Re: snapshots, was Re: Stable locking

On 04/07/2014 06:16 PM, ashok malhotra wrote:
> Sandro, see inline
>
> On 4/7/2014 4:25 PM, Sandro Hawke wrote:
>> On April 7, 2014 3:45:19 PM EDT, ashok malhotra 
>> <ashok.malhotra@oracle.com> wrote:
>>> Hi Sandro:
>>> Yes, snapshotting can be useful for purposes other than paging.
>>> Some databases offer a "flashback" capability that allows you to
>>> go back to a previous version of a table to recover from errors, etc.
>>>
>>> But for paging I had a somewhat different design in mind.
>>> Assume that we design a prefer header that may have values "snapshot"
>>> or "rolling" where rolling gives you the current state of the
>>> collection
>>> even as it changes from underneath you.
>>>
>> Note that paging is about graphs, not containers.    Even if it's 
>> restricted to containers, it's still only about the graph that is the 
>> state of the container, and has nothing to do with whether items in 
>> the container change state.
> Yes.  Snapshots of graphs.
>>
>>> When a request comes in with prefer=snapshot, the server makes a copy
>>> of the collection and its members.  It then serves those pages. When
>>> the
>>> client moves away from the collection the snapshot is deleted.
>>   Thus,
>>> the
>>> snapshot is created on demand only for a specific paging request.
>>>
>> So you're suggesting we have snapshot paging and rolling paging, but 
>> no snapshots unless you're doing paging?   That seems likely to be 
>> annoying, like sometimes you'd want a snapshot, and be frustrated 
>> that you can't get one since the resource isn't big enough to page. I 
>> don't have an immediate use case for snapshots outside of paging, 
>> though.
> The design I am suggesting creates snapshots per client, per paging 
> episode.
> I don't disagree that general-purpose snapshots that serve multiple 
> clients would be
> useful but I think that's a much more complex situation to design for.
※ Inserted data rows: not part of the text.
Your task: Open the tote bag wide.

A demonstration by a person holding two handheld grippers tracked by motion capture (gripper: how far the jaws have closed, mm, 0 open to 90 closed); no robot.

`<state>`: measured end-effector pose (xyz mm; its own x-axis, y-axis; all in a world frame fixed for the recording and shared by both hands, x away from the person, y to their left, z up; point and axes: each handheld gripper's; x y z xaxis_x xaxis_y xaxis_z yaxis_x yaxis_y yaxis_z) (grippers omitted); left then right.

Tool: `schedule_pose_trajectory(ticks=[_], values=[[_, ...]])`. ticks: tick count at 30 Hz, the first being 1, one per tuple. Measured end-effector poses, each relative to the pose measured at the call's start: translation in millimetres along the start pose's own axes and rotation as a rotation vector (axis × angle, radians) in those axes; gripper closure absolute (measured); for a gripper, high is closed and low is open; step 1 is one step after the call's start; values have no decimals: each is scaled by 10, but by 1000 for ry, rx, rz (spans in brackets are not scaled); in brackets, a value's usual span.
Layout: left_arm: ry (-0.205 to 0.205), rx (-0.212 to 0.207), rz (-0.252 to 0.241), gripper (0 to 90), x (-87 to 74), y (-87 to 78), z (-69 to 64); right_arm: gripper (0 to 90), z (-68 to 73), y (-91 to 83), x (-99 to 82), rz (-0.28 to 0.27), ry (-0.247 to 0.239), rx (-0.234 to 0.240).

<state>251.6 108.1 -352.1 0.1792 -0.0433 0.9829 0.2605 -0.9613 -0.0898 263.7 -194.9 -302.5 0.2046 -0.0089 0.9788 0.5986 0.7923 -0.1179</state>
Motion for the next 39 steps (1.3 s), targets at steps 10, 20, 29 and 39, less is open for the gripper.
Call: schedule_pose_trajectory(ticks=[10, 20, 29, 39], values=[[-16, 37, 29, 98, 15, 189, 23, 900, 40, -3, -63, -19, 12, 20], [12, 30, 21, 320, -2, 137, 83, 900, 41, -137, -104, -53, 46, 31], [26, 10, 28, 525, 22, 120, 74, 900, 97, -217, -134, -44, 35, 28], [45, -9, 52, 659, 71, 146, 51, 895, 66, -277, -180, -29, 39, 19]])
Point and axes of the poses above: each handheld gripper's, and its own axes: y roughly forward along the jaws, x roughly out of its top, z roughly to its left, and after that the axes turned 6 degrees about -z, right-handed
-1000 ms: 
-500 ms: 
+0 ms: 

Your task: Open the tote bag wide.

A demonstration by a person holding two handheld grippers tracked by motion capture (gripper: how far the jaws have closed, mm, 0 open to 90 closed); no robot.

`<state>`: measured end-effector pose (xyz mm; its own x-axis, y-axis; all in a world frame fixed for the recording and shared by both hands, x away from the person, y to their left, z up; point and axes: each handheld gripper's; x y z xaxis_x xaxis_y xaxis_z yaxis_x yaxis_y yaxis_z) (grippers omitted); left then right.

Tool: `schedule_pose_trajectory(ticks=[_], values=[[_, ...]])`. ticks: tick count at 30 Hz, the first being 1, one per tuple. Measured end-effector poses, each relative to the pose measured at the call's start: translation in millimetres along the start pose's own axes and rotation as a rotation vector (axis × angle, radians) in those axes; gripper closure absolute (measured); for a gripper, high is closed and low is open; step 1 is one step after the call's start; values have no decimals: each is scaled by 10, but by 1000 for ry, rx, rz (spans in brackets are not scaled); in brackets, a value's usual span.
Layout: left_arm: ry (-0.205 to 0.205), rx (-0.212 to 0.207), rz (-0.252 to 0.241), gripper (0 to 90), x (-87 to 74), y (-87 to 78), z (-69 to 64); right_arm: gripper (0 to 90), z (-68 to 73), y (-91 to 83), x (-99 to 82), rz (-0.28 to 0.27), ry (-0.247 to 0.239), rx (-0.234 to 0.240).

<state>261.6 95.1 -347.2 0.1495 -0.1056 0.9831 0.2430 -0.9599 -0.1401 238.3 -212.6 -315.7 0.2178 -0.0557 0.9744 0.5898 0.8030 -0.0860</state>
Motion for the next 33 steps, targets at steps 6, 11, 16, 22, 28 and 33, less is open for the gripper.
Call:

I don't really see how it's any more complicated.     The server can 
just include a Link: rel=snapshot header, either all the time, or when 
the client says Prefer: make-snapshot.

>>
>> Also, how can the server tell that the client has "moved away"?    
>> That's not really a notion in http....    I fear the best we can do 
>> is have timeouts.   I suppose if the snapshots were per-client, the 
>> client could delete them when done.   But I think we want the server 
>> to allow a snapshot to be used by multiple clients, so delete isn't 
>> right.
> We need transactions :-)

:-)    I think we're better without them, but that's probably a 
discussion for later.

> Perhaps delete the snapshot when the client terminates his connection.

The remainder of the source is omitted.